Getting timeouts and 'suspended due to failure' message while resizing root file system for large (1TB) volumes. This probably deserves a much higher timeout especially considering that 16TB volumes will be availble soon.

[2014-11-18 00:22:20] INFO [io-thread-9] - ssh:172.31.12.253: resize2fs 1.41.12 (17-May-2010)
[2014-11-18 00:22:20] INFO [io-thread-9] - ssh:172.31.12.253: Filesystem at /dev/xvde is mounted on /; on-line resizing required
[2014-11-18 00:22:20] INFO [io-thread-9] - ssh:172.31.12.253: old desc_blocks = 59, new_desc_blocks = 64
[2014-11-18 00:22:20] INFO [io-thread-9] - ssh:172.31.12.253: Performing an on-line resize of /dev/xvde to 268435456 (4k) blocks.
[2014-11-18 00:22:20] INFO [io-thread-9] - ssh:172.31.12.253: resize2fs: Device or resource busy While trying to extend the last group
[2014-11-18 00:22:20] ERROR [pipeline-thread-23] - c.c.l.p.DatabasePipelineRunner: Attempt to execute job failed
com.cloudera.launchpad.common.ssh.SshException: Script execution failed with code 1. Script: sudo resize2fs $(sudo mount | grep "on / type" | awk '{ print $1 }')
at com.cloudera.launchpad.pipeline.ssh.SshJobFailFastWithOutputLogging.run(SshJobFailFastWithOutputLogging.java:47) ~[launchpad-pipeline-common-1.0.1.jar!/:1.0.1]
at com.cloudera.launchpad.pipeline.ssh.SshJobFailFastWithOutputLogging.run(SshJobFailFastWithOutputLogging.java:27) ~[launchpad-pipeline-common-1.0.1.jar!/:1.0.1]
at com.cloudera.launchpad.pipeline.job.Job3.runUnchecked(Job3.java:32) ~[launchpad-pipeline-1.0.1.jar!/:1.0.1]
at com.cloudera.launchpad.pipeline.DatabasePipelineRunner$1.call(DatabasePipelineRunner.java:229) ~[launchpad-pipeline-database-1.0.1.jar!/:1.0.1]
at com.github.rholder.retry.AttemptTimeLimiters$NoAttemptTimeLimit.call(AttemptTimeLimiters.java:78) ~[guava-retrying-1.0.6.jar!/:na]
at com.github.rholder.retry.Retryer.call(Retryer.java:110) ~[guava-retrying-1.0.6.jar!/:na]
at com.cloudera.launchpad.pipeline.DatabasePipelineRunner.attemptMultipleJobExecutionsWithRetries(DatabasePipelineRunner.java:213) ~[launchpad-pipeline-database-1.0.1.jar!/:1.0.1]
at com.cloudera.launchpad.pipeline.DatabasePipelineRunner.run(DatabasePipelineRunner.java:132) ~[launchpad-pipeline-database-1.0.1.jar!/:1.0.1]
at java.util.concurrent.Executors$RunnableAdapter.call(Executors.java:471) ~[na:1.6.0_33]
at java.util.concurrent.FutureTask$Sync.innerRun(FutureTask.java:334) ~[na:1.6.0_33]
at java.util.concurrent.FutureTask.run(FutureTask.java:166) ~[na:1.6.0_33]
at java.util.concurrent.ThreadPoolExecutor.runWorker(ThreadPoolExecutor.java:1146) ~[na:1.6.0_33]
at java.util.concurrent.ThreadPoolExecutor$Worker.run(ThreadPoolExecutor.java:615) ~[na:1.6.0_33]
at java.lang.Thread.run(Thread.java:701) ~[na:1.6.0_33]

Andrei Savu · ‎11-17-2014

Currently Director considers this type of failures as being unrecoverable. We are planning to make it possible to retry in a future release but that wouldn't solve this failure.

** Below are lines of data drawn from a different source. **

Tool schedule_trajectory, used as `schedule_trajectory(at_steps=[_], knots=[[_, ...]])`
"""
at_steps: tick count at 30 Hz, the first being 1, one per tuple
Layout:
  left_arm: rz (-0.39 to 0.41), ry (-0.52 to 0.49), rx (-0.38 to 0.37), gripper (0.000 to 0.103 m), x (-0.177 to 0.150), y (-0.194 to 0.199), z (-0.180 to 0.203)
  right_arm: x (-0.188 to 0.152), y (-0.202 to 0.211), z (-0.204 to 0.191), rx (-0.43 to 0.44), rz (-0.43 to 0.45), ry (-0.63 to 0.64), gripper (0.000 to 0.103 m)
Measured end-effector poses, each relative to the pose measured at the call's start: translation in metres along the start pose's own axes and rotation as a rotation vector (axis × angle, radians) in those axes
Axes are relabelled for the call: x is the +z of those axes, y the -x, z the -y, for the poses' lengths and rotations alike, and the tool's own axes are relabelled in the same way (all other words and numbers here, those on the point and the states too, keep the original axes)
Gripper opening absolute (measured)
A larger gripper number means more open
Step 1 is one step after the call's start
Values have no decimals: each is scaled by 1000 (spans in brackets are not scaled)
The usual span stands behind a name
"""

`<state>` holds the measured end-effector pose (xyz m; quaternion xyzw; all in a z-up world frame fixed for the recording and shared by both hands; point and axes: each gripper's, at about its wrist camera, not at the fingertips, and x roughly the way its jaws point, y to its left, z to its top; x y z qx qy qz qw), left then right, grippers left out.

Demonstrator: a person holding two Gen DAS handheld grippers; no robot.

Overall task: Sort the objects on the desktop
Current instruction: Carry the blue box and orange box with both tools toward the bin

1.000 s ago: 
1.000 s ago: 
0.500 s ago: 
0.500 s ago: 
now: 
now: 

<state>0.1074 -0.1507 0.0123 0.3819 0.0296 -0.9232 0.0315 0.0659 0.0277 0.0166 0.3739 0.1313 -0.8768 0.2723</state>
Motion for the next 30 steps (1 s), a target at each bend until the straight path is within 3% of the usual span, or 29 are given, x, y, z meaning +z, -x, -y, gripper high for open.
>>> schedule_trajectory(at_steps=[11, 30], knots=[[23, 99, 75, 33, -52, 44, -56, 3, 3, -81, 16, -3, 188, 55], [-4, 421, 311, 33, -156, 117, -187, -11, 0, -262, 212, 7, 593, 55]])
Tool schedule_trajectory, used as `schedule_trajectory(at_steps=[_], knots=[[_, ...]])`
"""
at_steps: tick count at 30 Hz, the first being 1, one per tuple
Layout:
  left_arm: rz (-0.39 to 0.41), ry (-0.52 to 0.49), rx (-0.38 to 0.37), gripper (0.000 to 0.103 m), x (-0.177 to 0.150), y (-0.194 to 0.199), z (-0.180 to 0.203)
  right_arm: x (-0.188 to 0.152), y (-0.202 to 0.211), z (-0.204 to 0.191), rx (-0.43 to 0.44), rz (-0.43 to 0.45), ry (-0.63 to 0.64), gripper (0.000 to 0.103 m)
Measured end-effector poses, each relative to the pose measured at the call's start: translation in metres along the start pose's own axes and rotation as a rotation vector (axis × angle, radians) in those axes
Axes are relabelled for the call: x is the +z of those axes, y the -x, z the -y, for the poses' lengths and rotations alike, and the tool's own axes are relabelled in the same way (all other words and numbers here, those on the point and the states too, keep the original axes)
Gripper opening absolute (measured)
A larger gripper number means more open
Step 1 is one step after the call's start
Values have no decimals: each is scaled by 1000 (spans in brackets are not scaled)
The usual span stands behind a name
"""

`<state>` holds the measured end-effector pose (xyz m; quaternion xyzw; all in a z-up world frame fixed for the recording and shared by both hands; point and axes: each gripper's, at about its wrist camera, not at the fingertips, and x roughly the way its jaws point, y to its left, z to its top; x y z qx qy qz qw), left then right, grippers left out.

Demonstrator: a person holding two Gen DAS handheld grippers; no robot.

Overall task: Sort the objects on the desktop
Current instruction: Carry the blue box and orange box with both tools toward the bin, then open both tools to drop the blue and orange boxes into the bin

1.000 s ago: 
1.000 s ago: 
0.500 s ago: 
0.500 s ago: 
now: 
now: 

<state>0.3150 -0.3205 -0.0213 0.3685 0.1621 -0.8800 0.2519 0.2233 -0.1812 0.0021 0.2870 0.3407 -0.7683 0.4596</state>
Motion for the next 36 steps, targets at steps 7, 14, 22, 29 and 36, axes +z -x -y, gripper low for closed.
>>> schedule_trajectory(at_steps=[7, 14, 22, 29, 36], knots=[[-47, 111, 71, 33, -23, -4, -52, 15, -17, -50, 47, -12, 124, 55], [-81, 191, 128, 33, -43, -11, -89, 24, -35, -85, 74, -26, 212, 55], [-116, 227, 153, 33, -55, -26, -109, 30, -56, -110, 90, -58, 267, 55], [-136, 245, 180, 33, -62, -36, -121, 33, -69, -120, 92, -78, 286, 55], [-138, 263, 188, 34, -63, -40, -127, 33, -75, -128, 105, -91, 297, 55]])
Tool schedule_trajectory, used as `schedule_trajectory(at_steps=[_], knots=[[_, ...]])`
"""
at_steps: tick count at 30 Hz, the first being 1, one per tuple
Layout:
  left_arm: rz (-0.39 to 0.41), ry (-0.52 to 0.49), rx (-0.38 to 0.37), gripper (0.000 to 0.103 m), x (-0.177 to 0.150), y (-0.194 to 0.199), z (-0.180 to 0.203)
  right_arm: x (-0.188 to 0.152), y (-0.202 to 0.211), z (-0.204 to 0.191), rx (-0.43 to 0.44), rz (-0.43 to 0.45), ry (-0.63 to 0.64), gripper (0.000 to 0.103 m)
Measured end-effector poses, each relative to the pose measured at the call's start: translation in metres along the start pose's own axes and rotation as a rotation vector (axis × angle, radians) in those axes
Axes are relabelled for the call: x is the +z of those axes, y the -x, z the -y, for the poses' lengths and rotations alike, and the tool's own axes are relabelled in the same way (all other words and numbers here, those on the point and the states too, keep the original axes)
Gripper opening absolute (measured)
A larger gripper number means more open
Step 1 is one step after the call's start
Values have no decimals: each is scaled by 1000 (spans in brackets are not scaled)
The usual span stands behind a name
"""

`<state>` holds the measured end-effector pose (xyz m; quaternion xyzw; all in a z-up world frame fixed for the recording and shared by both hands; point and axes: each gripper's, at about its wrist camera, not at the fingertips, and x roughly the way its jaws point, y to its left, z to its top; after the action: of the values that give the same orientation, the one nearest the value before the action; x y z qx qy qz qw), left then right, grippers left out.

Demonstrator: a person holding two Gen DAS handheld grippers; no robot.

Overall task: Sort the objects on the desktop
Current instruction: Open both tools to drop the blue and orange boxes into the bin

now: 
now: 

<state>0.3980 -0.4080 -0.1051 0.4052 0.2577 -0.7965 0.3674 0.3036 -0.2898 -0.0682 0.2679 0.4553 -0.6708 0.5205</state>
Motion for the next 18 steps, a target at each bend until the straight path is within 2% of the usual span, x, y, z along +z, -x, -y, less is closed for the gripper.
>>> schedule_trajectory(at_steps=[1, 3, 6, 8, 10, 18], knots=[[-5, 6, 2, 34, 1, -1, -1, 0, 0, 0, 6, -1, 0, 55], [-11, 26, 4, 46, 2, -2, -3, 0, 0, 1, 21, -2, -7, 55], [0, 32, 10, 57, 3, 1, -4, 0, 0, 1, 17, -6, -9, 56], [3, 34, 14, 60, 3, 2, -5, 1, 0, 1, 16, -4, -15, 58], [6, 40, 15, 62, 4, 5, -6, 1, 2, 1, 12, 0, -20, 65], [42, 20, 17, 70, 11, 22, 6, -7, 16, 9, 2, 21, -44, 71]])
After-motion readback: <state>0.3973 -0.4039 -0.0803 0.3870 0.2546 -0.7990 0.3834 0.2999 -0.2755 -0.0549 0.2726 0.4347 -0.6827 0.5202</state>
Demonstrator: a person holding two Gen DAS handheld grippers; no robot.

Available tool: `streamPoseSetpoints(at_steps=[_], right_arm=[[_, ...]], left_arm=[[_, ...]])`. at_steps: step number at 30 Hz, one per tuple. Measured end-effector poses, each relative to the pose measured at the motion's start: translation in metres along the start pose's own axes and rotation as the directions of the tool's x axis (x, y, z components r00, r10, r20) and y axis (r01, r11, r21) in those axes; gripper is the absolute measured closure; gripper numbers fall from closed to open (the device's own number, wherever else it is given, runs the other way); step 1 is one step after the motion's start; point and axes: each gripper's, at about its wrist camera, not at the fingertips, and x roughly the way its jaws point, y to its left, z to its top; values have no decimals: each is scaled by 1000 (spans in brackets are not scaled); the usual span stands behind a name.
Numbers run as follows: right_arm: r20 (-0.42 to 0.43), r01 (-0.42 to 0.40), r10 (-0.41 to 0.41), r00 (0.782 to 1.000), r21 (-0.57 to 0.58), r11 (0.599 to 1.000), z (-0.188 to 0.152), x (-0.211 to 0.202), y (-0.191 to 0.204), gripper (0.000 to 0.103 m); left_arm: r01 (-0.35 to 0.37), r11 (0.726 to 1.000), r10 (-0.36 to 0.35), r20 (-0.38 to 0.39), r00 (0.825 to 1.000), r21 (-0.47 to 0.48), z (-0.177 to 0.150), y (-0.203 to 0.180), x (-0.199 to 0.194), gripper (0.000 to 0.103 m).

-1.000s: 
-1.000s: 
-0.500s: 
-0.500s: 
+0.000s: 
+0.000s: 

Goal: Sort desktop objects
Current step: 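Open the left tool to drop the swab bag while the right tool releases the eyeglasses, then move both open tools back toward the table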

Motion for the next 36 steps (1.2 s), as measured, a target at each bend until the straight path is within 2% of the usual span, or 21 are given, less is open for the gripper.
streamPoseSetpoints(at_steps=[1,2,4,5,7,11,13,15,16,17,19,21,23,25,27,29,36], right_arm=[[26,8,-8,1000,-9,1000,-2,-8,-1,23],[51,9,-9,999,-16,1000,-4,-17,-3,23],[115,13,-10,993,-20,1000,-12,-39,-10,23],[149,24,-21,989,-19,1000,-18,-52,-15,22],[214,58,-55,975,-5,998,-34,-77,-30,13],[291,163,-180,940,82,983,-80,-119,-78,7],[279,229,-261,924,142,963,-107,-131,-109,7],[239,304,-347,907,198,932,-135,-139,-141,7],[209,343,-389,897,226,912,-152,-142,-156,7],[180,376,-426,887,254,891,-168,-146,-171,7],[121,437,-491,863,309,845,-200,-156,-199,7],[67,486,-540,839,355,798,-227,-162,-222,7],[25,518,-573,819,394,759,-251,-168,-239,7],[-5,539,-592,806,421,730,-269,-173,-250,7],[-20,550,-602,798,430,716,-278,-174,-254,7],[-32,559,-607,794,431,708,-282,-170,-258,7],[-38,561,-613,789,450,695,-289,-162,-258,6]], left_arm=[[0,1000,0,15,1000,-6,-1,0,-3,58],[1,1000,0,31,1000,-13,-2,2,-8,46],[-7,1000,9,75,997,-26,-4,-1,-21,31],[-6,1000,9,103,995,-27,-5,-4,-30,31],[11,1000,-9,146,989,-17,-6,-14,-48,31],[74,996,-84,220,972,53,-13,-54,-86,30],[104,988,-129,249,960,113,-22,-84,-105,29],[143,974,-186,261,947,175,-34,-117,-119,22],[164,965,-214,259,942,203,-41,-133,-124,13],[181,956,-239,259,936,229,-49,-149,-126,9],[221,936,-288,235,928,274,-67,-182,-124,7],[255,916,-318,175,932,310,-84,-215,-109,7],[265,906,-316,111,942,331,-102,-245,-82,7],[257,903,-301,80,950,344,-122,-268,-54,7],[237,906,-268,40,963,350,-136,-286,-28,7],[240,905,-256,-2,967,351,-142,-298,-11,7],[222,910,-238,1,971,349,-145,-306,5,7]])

For your usecase what you probably need to do is to increase the SSH read timeout by changing the following configuration: lp.ssh.readTimeoutInSeconds either as a command line argument or by editing the configuration files under /etc/cloudera-director-server or /etc/cloudera-director (used when running in standalone mode).

The read timeout should be larger than the amount of time it takes to perform that resize operation.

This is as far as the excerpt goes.